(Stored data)
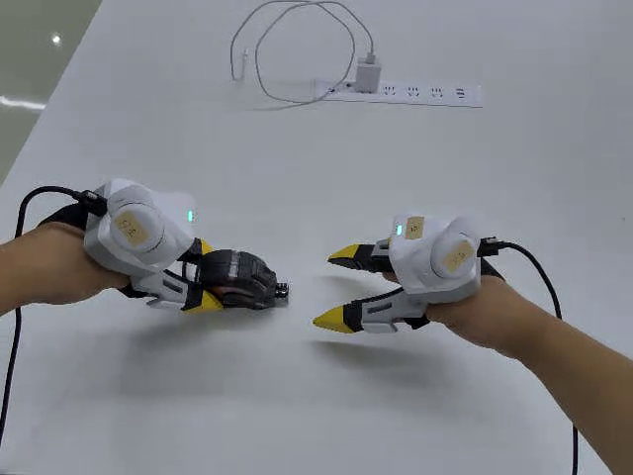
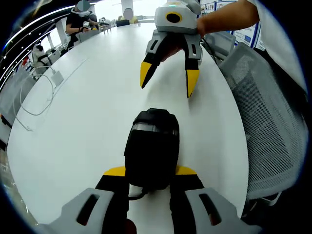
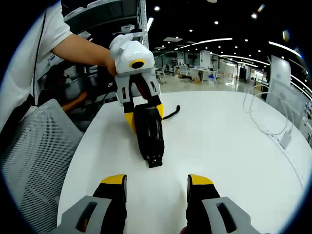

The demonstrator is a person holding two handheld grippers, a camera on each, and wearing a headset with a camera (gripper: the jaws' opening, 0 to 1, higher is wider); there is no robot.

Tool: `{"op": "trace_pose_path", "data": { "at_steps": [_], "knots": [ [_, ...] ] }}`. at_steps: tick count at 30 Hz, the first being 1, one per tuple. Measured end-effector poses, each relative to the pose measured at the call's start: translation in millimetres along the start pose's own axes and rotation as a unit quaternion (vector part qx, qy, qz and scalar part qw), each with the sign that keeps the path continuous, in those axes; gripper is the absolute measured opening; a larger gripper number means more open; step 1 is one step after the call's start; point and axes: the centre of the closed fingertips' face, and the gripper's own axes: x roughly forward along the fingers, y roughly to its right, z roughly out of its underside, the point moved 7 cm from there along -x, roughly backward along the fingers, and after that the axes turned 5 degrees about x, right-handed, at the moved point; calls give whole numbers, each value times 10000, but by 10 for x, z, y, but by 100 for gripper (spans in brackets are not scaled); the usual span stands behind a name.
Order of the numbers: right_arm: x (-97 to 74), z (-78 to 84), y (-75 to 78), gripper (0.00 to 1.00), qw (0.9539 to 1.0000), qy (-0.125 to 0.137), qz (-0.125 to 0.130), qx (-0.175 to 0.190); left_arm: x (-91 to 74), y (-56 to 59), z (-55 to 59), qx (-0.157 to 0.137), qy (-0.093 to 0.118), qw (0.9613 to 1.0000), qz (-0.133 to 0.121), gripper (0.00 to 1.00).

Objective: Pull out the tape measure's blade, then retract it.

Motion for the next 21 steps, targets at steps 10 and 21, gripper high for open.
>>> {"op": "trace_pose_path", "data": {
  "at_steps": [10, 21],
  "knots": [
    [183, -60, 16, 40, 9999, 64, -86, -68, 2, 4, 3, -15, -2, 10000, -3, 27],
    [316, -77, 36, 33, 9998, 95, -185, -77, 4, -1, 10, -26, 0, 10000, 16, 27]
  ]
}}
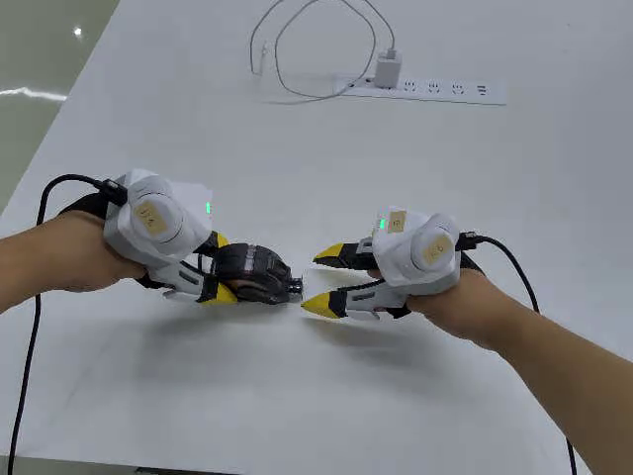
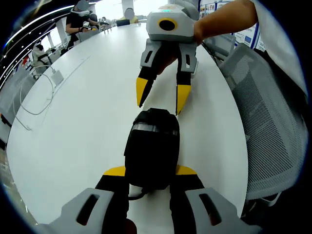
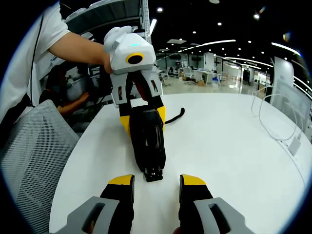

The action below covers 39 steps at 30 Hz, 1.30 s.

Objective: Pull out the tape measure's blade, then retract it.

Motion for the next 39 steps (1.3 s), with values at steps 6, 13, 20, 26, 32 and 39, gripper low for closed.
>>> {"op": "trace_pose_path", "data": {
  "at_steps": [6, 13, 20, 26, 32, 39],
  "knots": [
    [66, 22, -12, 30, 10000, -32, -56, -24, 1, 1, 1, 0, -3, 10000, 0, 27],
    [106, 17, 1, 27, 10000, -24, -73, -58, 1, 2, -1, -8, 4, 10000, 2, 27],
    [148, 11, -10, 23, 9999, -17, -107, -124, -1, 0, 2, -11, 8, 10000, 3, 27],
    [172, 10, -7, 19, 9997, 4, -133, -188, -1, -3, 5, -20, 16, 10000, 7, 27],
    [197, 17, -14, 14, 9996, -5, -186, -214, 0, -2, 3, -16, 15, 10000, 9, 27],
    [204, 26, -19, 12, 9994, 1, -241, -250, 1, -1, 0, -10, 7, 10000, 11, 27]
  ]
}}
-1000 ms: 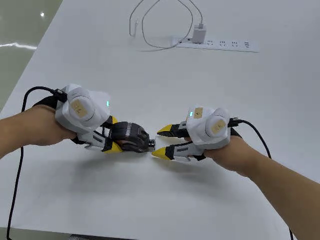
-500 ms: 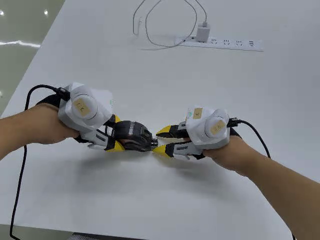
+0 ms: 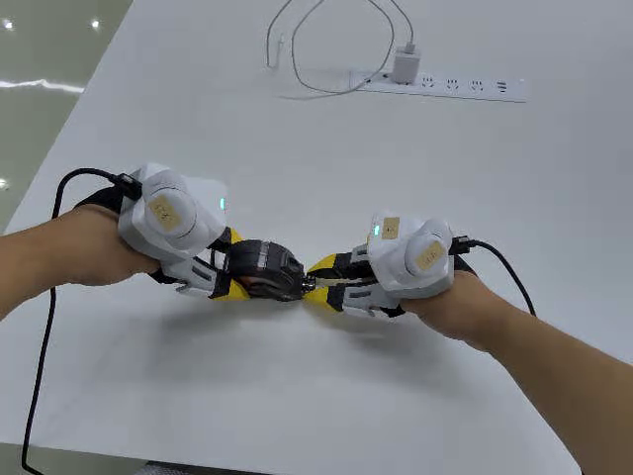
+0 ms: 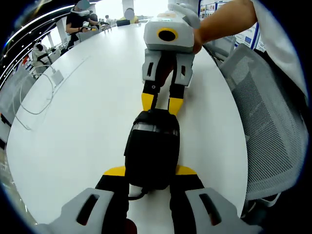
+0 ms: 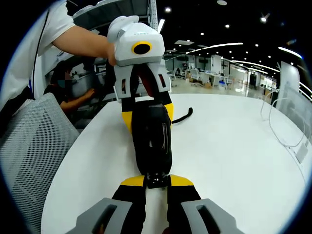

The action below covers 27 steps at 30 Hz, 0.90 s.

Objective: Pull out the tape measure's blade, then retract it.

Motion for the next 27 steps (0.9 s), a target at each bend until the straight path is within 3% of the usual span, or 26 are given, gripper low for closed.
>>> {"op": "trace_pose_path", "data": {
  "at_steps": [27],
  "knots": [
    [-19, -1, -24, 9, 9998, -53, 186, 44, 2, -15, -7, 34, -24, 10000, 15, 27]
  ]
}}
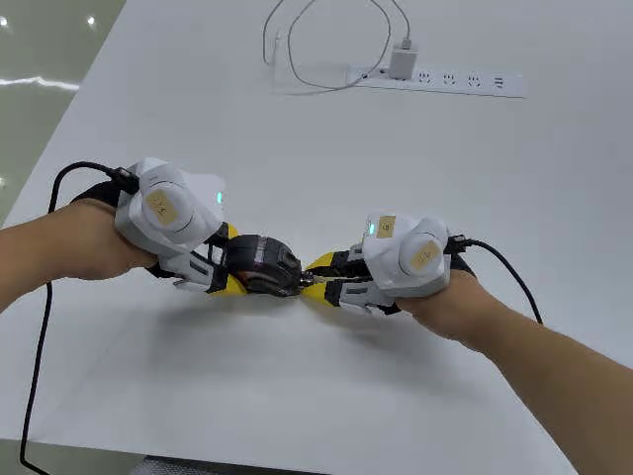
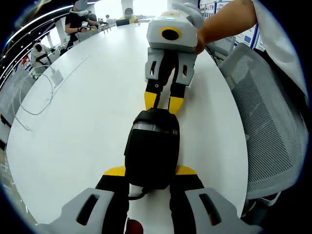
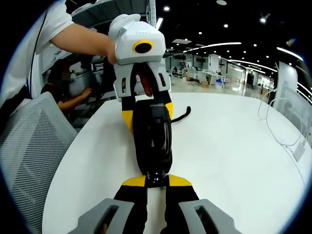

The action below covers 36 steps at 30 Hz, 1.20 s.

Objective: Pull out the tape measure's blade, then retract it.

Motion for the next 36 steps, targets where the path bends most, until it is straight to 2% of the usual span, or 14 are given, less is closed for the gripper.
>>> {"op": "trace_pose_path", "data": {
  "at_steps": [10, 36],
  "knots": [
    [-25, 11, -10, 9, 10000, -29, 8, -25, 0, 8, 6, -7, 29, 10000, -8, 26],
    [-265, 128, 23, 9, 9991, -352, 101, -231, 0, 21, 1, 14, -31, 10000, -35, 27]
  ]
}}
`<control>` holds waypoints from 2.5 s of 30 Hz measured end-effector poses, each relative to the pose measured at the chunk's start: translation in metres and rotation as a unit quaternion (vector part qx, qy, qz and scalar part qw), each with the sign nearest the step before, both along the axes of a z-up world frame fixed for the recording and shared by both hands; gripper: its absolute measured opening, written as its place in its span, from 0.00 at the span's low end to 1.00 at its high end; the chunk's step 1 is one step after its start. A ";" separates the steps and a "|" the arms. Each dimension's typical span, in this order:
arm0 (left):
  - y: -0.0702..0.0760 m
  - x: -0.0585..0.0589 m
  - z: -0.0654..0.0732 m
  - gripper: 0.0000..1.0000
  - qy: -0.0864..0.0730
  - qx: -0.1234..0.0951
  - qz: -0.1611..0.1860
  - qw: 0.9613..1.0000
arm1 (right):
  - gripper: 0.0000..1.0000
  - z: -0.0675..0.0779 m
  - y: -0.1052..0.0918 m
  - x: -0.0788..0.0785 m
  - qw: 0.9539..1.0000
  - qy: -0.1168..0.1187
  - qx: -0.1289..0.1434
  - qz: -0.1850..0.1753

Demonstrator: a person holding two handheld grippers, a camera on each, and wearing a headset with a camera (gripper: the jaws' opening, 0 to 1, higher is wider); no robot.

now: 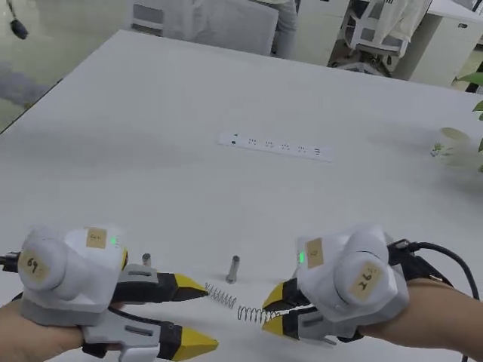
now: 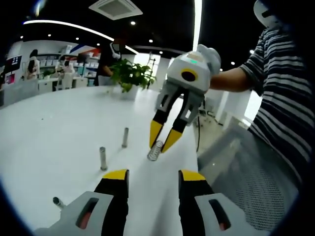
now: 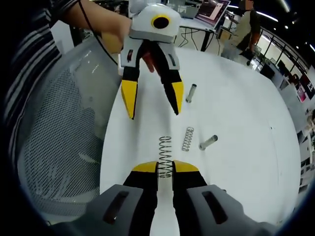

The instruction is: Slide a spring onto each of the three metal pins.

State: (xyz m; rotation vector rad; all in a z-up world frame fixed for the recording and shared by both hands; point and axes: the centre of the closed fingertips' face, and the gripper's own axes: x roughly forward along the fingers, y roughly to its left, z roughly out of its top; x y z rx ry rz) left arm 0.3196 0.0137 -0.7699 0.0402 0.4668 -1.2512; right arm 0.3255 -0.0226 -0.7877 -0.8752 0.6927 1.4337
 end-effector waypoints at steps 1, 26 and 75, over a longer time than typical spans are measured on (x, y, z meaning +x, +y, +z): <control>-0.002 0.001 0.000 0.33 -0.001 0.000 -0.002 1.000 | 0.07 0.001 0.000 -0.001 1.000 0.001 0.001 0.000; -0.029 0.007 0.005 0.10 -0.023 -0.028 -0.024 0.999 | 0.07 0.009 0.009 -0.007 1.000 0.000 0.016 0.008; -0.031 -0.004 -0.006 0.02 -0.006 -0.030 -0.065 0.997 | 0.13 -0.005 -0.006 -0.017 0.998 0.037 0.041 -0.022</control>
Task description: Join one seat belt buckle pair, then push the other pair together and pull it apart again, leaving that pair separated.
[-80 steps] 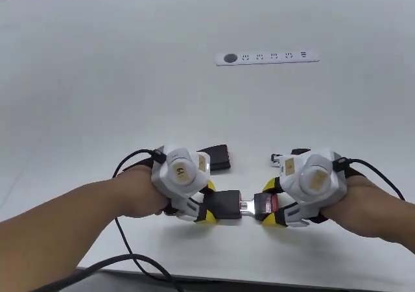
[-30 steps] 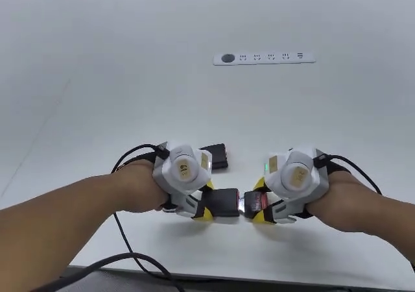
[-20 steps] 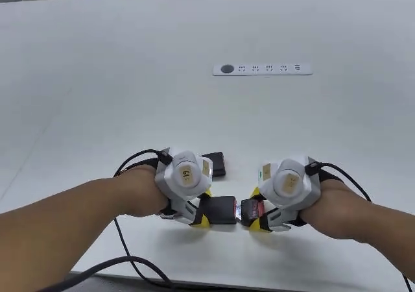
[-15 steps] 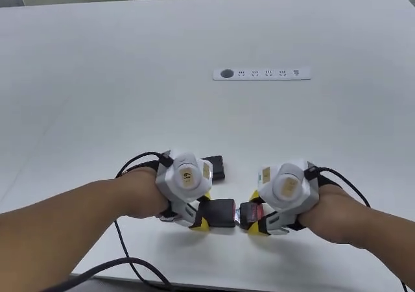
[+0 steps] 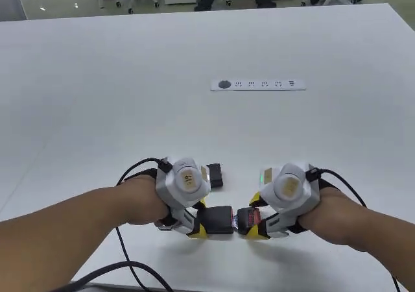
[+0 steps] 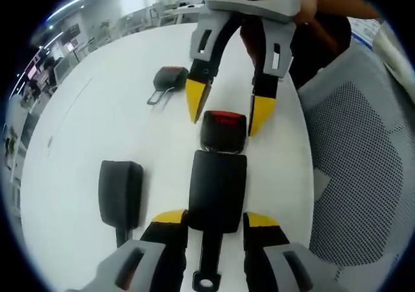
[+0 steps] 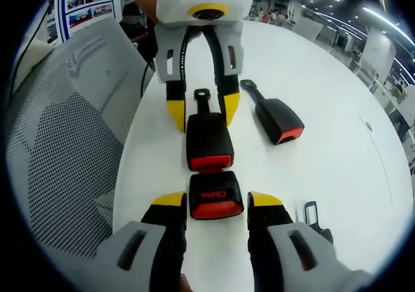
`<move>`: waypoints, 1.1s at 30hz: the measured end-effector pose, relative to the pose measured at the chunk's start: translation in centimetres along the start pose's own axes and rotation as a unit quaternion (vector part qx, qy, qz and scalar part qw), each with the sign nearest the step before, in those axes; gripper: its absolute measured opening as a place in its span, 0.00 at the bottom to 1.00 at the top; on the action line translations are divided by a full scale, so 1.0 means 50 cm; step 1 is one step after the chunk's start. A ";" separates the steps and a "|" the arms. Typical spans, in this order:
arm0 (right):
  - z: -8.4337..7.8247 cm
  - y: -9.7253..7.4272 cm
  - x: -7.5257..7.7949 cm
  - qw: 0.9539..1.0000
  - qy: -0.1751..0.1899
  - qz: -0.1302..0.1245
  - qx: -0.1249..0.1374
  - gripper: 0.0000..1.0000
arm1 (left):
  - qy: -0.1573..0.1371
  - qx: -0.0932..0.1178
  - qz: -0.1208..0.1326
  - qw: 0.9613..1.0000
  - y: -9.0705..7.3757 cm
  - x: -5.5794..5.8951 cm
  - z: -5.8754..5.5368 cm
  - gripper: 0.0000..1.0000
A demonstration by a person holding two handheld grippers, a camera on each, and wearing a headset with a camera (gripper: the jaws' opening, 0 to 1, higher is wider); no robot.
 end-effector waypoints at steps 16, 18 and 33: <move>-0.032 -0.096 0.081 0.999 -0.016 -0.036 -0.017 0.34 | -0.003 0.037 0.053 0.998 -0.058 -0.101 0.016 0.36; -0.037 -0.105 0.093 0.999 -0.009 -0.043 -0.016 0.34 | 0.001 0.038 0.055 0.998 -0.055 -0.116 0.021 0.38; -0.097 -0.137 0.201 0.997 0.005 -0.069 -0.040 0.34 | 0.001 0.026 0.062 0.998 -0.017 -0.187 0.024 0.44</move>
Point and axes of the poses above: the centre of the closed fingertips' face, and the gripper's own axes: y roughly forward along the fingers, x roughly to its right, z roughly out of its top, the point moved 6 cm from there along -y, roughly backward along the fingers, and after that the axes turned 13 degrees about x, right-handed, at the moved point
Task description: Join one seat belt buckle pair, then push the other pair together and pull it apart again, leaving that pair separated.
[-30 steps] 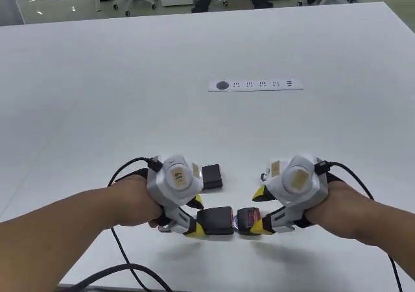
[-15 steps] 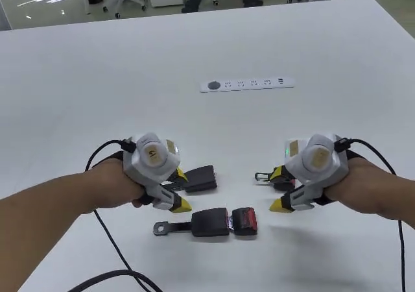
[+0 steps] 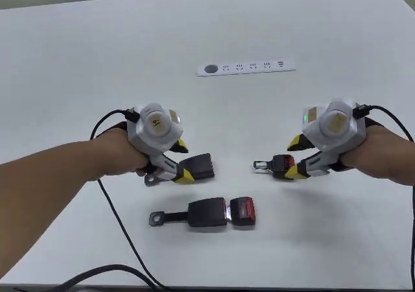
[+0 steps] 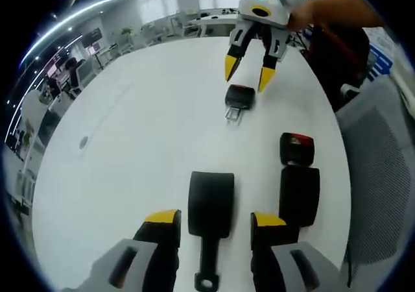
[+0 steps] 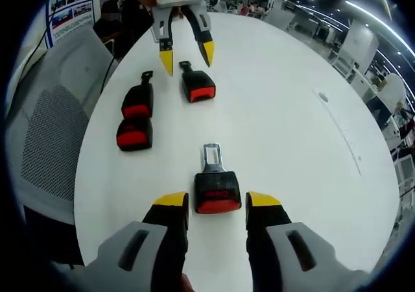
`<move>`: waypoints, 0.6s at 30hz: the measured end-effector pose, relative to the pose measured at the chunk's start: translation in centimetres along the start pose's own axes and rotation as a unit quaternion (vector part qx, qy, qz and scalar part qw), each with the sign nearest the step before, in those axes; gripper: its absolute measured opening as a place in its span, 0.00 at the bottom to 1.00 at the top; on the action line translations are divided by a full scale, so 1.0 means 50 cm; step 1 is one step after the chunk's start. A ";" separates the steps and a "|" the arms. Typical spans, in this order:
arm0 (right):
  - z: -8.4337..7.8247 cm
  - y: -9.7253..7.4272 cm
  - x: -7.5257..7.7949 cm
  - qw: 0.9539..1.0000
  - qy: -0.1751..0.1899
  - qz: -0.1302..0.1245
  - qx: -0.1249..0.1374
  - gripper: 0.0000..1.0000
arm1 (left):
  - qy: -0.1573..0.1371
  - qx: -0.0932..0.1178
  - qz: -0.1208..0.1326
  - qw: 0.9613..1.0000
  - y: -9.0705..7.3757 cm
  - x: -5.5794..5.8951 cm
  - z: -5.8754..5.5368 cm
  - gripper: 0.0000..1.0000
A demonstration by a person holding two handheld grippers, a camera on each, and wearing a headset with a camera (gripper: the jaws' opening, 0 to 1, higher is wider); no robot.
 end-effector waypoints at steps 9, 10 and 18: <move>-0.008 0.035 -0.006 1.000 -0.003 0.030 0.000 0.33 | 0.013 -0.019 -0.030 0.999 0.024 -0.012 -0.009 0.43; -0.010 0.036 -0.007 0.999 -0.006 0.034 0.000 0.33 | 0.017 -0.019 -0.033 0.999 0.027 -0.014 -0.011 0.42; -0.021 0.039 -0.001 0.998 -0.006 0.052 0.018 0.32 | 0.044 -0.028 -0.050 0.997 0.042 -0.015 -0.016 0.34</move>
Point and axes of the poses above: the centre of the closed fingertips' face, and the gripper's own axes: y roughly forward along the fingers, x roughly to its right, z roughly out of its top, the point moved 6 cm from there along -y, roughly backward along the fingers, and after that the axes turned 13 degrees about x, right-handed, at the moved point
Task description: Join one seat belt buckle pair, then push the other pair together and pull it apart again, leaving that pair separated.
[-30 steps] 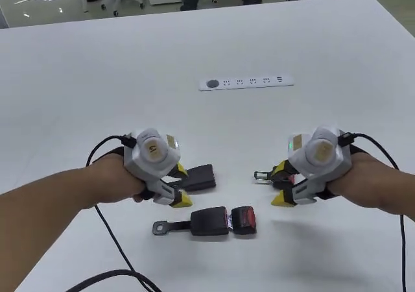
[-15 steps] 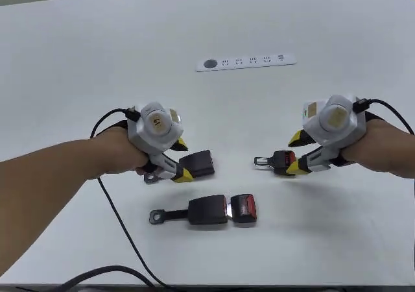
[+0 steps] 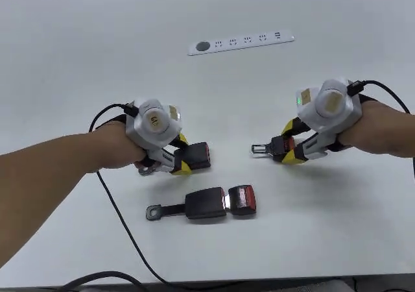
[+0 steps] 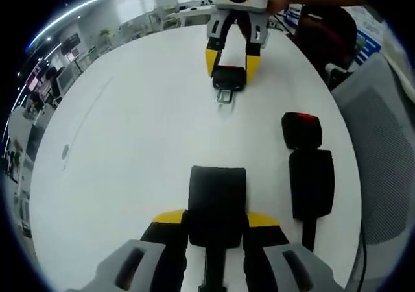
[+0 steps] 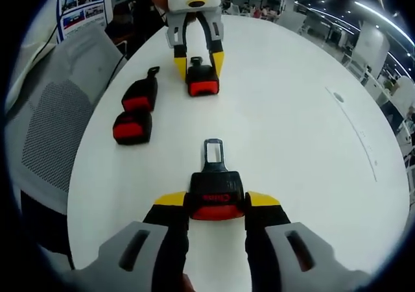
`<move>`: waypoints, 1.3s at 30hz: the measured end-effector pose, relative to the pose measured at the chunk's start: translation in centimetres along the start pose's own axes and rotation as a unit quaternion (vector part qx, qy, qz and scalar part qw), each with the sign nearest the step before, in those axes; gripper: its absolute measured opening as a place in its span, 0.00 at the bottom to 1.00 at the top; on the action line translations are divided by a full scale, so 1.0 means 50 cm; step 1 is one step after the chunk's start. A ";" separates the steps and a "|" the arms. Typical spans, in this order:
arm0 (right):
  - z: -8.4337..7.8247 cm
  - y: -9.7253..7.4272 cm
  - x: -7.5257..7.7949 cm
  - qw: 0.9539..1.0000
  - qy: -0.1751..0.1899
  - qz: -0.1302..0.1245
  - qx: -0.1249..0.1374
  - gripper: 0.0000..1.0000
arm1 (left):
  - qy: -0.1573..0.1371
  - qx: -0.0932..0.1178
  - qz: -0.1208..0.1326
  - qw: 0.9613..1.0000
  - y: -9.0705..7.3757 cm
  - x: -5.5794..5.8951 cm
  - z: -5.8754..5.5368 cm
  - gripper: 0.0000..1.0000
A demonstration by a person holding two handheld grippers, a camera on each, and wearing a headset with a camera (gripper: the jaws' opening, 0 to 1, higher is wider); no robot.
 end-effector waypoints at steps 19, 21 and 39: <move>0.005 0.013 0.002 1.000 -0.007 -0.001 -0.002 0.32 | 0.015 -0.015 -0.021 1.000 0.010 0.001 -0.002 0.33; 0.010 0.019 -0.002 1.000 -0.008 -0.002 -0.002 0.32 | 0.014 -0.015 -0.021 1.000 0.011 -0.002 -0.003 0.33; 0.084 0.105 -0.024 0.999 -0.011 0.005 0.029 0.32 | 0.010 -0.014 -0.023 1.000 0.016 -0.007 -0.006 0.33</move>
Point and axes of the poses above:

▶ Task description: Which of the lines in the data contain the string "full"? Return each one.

▶ Answer to this exercise:
`<move>`: waypoints, 1.1s at 30hz: the measured end-effector pose, relative to the pose measured at the chunk's start: translation in centimetres along the start pose's own axes and rotation as a unit quaternion (vector part qx, qy, qz and scalar part qw), each with the sign nearest the step before, in those axes; gripper: its absolute measured opening as a place in its span, 0.00 at the bottom to 1.00 at the top; on the action line translations are divided by a full scale, so 1.0 means 50 cm; step 1 is one step after the chunk's start. A ";" separates the steps and a "|" the arms. Typical spans, in this order:
`<move>`: waypoints, 0.6s at 30hz: the measured end-effector pose, relative to the pose measured at the chunk's start: translation in centimetres along the start pose's own axes and rotation as a unit quaternion (vector part qx, qy, qz and scalar part qw), each with the sign nearest the step before, in those axes; gripper: its absolute measured opening as a place in its span, 0.00 at the bottom to 1.00 at the top; on the action line translations are divided by a full scale, so 1.0 means 50 cm; step 1 is one step after the chunk's start. A ";" separates the steps and a "|" the arms. Typical spans, in this order:
`<move>`: waypoints, 1.3s at 30hz: the measured end-effector pose, relative to the pose measured at the chunk's start: translation in centimetres along the start pose's own axes and rotation as a unit quaternion (vector part qx, qy, qz and scalar part qw), each with the sign nearest the step before, in those axes; gripper: its absolute measured opening as a place in its span, 0.00 at the bottom to 1.00 at the top; on the action line translations are divided by a full scale, so 1.0 means 50 cm; step 1 is one step after the chunk's start. A ";" separates the steps and a "|" the arms. Typical spans, in this order:

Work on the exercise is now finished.